As it is here, Upton’s third person speaker’s voice is braided with the Dickinsonian first person voice. As such, this technique prevents this poem, and many others in this book, from becoming stale under the weight of Upton’s heady diction and cymbal-crash witticisms. For lovers of Dickinson, the poem paints a scene we wish we could have witnessed. Upton is a knowing and clever guide. This is Dickinson for the 21st century—the one extolled by Adrienne Rich in “Vesuvius at Home,” the one who knows what she’s got and isn’t going to efface it for all the society in Amherst. This is the voice Plath might have had if she had lived, if she had slogged through those early years to winch the corners of her mouth skyward in a wry and knowing smile.

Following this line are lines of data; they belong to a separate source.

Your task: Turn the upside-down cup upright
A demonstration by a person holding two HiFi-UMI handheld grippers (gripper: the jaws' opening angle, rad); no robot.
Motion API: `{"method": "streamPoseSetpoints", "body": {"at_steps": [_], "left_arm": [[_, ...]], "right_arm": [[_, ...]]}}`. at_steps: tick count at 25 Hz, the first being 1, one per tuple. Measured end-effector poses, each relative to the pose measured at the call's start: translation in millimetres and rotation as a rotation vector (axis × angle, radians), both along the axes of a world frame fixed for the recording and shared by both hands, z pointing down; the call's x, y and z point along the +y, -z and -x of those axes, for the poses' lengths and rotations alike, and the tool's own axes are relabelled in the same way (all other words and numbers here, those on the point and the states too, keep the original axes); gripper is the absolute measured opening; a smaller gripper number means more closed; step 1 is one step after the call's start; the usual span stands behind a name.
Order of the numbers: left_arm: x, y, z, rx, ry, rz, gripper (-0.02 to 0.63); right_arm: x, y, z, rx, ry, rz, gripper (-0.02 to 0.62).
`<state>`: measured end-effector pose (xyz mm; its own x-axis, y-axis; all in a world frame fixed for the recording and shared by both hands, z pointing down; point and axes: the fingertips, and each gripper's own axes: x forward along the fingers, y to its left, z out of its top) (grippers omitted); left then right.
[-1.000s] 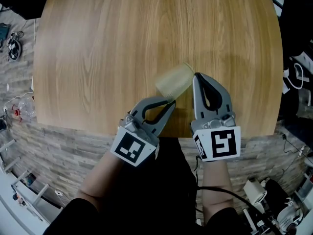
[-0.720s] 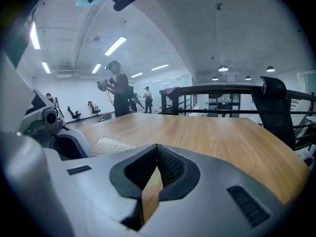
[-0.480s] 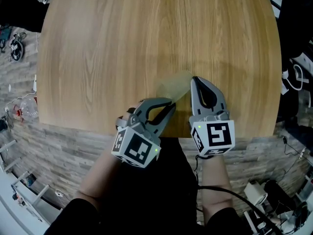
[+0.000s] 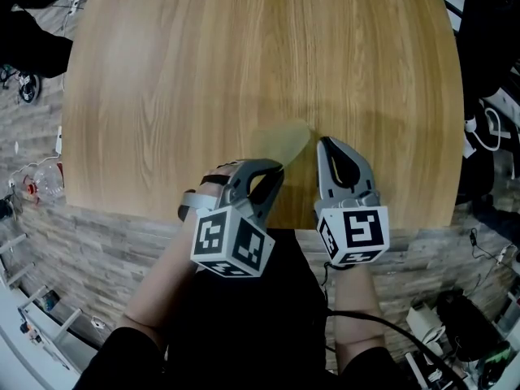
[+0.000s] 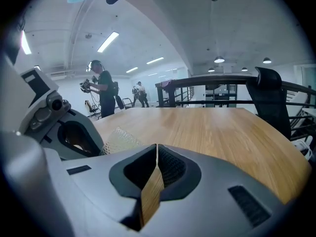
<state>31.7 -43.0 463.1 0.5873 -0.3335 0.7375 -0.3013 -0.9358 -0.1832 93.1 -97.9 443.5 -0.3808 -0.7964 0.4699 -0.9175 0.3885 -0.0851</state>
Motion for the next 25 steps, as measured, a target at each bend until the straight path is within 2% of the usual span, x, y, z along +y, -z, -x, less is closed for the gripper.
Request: {"method": "streamPoseSetpoints", "body": {"at_steps": [6, 9, 14, 20, 25], "left_arm": [[6.6, 1.1, 4.2, -0.197, -0.132, 0.064, 0.017], [9.2, 0.9, 4.0, -0.276, -0.159, 0.082, 0.017], [7.6, -0.7, 8.1, -0.428, -0.198, 0.064, 0.017], [6.7, 0.9, 2.2, -0.504, -0.245, 0.103, 0.018], [6.7, 2.7, -4.3, -0.529, -0.283, 0.115, 0.018]], "right_arm": [[5.1, -1.6, -3.6, -0.015, -0.007, 0.016, 0.015], [8.6, -3.8, -7.1, -0.02, -0.009, 0.023, 0.015], [11.1, -5.5, -13.2, -0.024, -0.025, 0.033, 0.015], [16.3, -8.7, -17.5, -0.048, -0.041, 0.049, 0.015], [22.4, -4.6, -16.9, -0.075, -0.041, 0.057, 0.015]]}}
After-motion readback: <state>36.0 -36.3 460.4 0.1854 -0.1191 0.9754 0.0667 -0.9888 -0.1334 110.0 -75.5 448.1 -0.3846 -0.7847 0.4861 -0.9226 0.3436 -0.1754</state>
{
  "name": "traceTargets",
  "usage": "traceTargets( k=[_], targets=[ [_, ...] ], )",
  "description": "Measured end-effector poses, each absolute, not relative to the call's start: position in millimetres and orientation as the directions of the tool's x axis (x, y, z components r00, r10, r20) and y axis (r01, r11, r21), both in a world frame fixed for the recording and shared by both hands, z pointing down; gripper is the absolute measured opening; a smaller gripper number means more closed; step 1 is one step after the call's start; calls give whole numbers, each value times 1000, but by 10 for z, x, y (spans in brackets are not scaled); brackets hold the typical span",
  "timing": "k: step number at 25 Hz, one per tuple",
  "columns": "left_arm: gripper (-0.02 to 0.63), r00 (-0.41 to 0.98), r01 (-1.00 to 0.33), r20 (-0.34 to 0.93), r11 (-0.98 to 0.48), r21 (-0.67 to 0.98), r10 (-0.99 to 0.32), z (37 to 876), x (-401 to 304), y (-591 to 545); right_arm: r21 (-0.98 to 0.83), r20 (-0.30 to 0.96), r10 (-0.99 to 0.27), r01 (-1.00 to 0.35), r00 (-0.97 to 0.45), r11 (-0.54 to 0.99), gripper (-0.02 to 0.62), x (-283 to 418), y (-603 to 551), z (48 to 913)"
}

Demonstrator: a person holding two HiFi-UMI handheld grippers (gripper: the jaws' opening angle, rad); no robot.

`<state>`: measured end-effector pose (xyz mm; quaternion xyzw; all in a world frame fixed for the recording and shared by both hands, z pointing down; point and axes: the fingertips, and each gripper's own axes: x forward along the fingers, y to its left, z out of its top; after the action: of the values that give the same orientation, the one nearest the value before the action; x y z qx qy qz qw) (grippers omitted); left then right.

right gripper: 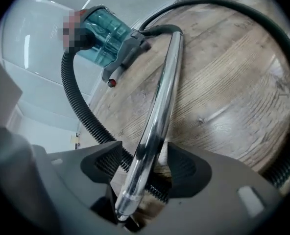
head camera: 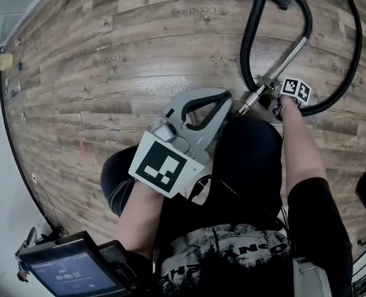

Beyond “Dickinson’s Day Lilies,” there are so many intriguing and technically adept poems in Upton’s new volume. Poems like “Ancient Art” that open with zingers like: “Come Down, Dido//Off the pyre./Forget the man./Remember your resume.” There are poems with zany titles like: “You Made Me Read You And I Didn’t Want To Do It,” “100 Ways To Say ‘You’re Not Taking This As Well As We Hoped,’” and “Soitenly” which enumerates the ways in which Upton considers Larry, from the Three Stooges, “sexual,” “well-meaning husband material.” And then there are the tender and riskier poems like “Omniscient Love” and “The Changeling” which delve into the dangerous territory of familial recrimination with astuteness and hard-won grit. Readers can sense the greater risk in these poems.
Lee Upton’s imaginative freedom, technical mastery, and confidence of voice are on full display in the essential Undid in the Land of Undone. This poet, a woman who quietly but firmly taught my undergraduate creative writing class at Lafayette College in 1995, has written a book for this decade, this time—about the spectre of ambivalence—warning of its costs with humor, wit, and decidedly unambivalent precision.